What you have to do:
For each line in the material below that holds "their", copy that line.

─── Data supplied ───

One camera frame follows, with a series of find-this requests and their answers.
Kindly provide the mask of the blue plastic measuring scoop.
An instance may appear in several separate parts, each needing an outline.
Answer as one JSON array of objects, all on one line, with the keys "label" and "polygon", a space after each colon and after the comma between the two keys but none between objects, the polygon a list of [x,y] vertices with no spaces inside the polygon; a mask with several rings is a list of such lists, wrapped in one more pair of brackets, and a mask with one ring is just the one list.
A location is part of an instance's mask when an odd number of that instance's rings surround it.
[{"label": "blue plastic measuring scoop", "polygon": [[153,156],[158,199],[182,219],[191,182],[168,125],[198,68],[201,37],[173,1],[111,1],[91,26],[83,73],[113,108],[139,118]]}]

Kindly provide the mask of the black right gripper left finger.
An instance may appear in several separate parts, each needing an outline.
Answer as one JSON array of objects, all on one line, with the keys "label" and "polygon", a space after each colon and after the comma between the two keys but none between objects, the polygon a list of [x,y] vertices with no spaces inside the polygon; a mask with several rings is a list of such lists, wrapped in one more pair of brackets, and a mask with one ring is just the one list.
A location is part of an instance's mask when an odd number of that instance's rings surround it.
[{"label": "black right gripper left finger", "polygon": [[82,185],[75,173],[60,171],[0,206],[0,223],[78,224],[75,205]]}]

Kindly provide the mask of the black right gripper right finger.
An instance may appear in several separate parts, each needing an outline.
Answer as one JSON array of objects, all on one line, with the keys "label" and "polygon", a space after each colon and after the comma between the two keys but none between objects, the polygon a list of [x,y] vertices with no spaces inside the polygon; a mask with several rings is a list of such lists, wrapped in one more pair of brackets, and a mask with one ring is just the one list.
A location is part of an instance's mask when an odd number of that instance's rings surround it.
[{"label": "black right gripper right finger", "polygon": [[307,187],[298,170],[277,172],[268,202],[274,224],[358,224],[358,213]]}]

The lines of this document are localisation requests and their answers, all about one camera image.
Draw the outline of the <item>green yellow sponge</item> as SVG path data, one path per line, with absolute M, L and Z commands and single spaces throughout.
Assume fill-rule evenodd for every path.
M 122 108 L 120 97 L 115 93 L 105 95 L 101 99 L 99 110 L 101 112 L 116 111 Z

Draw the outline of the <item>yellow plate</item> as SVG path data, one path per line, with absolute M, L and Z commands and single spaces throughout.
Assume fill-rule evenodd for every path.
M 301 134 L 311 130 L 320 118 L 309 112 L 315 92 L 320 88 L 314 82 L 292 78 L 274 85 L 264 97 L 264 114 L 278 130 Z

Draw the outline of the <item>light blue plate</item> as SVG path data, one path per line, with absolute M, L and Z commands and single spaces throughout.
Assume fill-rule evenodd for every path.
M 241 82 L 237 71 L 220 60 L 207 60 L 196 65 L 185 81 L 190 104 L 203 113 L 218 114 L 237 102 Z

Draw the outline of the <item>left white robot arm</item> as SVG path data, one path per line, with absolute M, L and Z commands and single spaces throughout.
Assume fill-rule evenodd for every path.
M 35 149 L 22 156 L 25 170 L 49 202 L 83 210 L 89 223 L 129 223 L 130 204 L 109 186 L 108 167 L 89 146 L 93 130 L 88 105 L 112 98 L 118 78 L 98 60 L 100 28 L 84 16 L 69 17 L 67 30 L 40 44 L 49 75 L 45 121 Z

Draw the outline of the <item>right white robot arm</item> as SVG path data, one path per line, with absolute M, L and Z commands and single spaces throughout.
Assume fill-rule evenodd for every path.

───

Answer section:
One camera frame follows, with a series of find-this requests and their answers.
The lines of this document are localisation requests and their answers, all about one camera image.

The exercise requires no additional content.